Look through the lines below, find those with the word "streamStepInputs", and copy them.

Data items:
..............................

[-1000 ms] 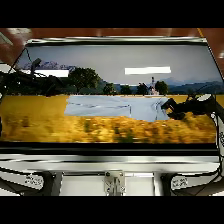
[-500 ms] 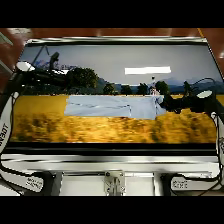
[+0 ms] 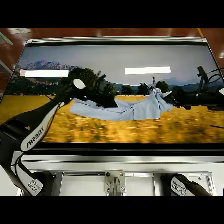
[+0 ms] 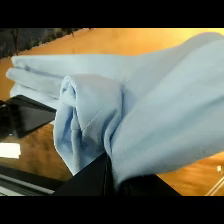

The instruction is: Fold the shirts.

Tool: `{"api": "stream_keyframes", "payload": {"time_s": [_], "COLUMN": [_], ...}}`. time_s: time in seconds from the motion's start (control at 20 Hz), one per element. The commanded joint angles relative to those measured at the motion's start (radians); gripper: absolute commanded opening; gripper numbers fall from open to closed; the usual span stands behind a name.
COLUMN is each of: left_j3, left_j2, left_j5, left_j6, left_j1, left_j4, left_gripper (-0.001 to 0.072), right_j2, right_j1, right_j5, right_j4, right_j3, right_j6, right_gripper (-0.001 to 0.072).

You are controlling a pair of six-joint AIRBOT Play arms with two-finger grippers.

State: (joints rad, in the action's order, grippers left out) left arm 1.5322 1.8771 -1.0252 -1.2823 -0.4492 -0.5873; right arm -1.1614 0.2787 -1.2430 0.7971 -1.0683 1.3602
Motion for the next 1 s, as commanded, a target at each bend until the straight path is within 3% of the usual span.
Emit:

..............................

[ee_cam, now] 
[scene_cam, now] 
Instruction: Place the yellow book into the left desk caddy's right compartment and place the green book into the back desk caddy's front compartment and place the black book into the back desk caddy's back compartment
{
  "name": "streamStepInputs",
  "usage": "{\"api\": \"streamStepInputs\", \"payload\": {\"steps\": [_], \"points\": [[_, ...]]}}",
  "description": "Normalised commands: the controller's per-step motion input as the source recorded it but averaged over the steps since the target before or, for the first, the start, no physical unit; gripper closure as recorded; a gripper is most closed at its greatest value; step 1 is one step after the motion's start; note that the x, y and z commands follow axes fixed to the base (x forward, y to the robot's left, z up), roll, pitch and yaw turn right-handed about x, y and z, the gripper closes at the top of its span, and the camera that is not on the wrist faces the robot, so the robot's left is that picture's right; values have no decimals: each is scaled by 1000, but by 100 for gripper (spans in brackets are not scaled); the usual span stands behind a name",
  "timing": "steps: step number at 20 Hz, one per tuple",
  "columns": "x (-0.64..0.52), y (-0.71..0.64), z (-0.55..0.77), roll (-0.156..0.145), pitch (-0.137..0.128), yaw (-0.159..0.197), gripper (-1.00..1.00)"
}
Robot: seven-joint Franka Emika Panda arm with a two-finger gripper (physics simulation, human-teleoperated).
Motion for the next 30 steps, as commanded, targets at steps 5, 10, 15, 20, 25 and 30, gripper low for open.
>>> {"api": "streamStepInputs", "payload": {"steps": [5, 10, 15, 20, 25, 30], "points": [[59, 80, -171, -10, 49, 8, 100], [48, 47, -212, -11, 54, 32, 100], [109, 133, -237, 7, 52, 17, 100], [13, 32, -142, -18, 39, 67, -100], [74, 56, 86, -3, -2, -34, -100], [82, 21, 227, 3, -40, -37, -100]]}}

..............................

## [RESULT]
  "name": "streamStepInputs",
  "usage": "{\"api\": \"streamStepInputs\", \"payload\": {\"steps\": [_], \"points\": [[_, ...]]}}",
>>> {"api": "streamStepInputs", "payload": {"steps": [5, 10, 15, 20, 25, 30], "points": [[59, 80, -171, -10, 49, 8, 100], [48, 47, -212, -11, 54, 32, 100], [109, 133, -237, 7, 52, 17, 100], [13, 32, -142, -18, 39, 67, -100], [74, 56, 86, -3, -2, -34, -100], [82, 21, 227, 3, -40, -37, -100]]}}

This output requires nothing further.